If you waited until stuff was selectable/searchable (i.e. transcribed) then
you'd never get these types of documents online. The scanning part of this
process is tough considering that either a) very decent equipment must be
bought, staff must be trained, extreme care must be taken handling old
documents, all this costs money and takes time; b) the scanning must be
outsourced because the archive doesn't have the competencies or tech and this
is done at a cost.

Archives regard documents in there special collections as assets belonging to
the institution. There is a resistance to putting them online. Once they are
online they can be 'stolen'. If you want to have the whole lot transcribed
first it could take decades because of the sheer volume of documents and the
lack of researchers and archivists (and its not really the job of an archivist
to transcribe stuff, merely to synopsize for a descriptive list and
catalogue). For instance, The University of London, a liberal institution
founded by Jeremy Bentham, wanted to get all of Bentham's documents online.
Except the guy was a prolific correspondent. It was taking them years and
years to transcribe the Bentham archive and they had only gotten (I don't
remember exactly but something like) 2% through it. In the end the crowd-
sourced the task[1] by scanning everything, putting the scans in a wiki and
letting everyone on the net have a go at transcribing the documents - they are
94% done now. And that's just one historical figure. Take into account that
documents need to be semantically marked up using standards like TEI (Text
Encoding Initiative; an XML format) and that researchers in these areas are
not known for their techie skills and wouldn't know a programming language if
it came up and bit them on the bum and you can see ...

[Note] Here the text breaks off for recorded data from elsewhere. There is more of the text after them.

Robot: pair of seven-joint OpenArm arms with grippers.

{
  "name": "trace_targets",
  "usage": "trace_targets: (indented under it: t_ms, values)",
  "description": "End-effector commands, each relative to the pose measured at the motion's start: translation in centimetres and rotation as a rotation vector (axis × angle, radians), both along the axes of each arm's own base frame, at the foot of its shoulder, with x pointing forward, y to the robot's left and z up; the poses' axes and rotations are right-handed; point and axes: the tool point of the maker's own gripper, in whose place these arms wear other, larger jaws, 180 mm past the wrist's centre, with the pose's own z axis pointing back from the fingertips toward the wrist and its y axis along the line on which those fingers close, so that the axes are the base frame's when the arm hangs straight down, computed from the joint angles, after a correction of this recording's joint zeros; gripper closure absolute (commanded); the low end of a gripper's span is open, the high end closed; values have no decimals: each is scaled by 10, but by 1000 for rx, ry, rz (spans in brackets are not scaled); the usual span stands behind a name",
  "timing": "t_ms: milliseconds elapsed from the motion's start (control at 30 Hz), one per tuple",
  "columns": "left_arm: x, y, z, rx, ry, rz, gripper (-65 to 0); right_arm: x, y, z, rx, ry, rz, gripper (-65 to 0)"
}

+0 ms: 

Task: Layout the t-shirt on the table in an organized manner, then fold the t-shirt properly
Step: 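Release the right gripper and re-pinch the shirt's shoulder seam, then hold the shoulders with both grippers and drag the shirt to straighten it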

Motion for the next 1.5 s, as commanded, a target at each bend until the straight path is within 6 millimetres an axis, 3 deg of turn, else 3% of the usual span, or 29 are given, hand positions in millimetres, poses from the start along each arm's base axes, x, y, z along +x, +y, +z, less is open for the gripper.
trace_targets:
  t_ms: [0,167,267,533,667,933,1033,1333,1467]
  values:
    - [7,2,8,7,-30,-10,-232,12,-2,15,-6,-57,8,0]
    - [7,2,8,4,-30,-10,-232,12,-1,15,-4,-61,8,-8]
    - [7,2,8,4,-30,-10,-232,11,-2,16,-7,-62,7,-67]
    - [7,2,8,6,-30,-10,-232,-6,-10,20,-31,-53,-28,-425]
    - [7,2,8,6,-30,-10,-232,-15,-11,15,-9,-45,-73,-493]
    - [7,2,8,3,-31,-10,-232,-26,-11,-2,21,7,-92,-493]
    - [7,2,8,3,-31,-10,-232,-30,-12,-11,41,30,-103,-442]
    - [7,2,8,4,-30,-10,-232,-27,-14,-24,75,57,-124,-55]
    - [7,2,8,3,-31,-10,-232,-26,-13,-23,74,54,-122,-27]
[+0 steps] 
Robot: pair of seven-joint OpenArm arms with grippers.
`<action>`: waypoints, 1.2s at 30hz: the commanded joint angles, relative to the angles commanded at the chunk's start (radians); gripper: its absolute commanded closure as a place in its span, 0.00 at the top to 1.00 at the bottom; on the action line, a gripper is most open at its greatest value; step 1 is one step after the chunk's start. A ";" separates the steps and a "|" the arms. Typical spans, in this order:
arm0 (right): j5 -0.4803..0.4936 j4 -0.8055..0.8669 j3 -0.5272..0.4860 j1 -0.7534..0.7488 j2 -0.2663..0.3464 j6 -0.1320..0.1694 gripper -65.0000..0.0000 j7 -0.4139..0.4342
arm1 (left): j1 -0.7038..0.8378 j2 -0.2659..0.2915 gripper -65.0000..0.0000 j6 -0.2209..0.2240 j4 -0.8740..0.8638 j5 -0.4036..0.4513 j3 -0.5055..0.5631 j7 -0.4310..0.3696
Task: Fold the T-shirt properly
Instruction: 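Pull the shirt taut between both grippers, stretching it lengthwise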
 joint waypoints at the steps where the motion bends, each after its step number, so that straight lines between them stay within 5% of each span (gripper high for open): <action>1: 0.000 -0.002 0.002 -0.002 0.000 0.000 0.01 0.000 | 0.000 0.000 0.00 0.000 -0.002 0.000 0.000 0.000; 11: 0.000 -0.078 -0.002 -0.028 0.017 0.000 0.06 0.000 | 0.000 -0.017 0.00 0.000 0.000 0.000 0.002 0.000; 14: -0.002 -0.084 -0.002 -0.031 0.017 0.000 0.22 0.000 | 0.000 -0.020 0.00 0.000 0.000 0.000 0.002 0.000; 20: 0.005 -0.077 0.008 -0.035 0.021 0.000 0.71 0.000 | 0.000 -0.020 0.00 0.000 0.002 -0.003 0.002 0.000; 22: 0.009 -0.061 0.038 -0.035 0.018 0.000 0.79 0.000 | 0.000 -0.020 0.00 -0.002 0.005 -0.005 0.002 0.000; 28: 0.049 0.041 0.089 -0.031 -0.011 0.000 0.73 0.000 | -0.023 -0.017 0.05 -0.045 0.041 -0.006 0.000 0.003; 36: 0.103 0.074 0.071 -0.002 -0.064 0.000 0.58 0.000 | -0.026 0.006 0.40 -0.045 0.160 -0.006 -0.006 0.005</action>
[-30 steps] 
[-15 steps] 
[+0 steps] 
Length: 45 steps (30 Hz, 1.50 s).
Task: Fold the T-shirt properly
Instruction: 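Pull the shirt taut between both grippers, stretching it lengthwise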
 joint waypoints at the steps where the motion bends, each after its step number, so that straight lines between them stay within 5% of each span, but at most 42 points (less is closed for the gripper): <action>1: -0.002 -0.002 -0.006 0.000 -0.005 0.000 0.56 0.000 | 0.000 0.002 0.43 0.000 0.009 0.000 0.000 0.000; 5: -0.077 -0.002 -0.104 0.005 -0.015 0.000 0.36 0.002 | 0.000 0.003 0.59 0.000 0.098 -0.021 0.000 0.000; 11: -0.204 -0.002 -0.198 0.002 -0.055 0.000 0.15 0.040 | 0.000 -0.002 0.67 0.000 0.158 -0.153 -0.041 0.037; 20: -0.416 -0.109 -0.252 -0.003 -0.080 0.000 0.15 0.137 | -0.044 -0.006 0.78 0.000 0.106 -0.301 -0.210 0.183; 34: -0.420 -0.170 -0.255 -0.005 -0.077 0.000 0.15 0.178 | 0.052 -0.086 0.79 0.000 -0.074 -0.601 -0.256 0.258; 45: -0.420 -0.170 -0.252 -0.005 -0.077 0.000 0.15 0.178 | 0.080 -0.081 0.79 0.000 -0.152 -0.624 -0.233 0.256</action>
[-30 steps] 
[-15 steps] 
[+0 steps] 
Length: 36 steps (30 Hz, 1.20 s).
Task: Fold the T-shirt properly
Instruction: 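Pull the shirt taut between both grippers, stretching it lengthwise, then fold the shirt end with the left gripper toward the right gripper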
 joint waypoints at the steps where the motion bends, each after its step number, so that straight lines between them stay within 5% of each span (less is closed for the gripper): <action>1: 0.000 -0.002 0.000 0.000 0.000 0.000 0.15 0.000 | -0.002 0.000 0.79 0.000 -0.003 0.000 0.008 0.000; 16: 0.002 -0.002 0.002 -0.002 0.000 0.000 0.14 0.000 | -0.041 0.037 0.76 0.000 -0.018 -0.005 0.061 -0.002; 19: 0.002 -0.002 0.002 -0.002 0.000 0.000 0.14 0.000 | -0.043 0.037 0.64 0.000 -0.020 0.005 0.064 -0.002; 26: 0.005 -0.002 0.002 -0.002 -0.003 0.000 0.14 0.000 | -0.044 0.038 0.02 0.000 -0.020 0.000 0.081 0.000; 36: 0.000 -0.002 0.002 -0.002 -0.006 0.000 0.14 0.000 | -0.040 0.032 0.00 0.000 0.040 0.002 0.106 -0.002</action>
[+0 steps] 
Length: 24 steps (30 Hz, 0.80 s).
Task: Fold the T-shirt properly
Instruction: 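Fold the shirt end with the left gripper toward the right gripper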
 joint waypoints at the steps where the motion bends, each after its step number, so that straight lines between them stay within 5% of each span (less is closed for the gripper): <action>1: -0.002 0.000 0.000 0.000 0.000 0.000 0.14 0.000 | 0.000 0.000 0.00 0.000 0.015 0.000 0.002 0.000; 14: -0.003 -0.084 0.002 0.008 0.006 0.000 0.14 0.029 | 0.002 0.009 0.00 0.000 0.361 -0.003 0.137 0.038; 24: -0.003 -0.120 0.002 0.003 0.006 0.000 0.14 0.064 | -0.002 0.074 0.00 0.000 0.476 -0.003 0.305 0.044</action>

Finally, the institution may never have done research on the documents in the
archive and may want to vet everything before it goes online, or may be
reluctant to 'give away' its jewels. There is a serious tension between
enabling global research and respecting the 'property' of the archive. This is
something that needs to be dealt with now and is what I'm a part of, at the
moment we call it the digital humanities.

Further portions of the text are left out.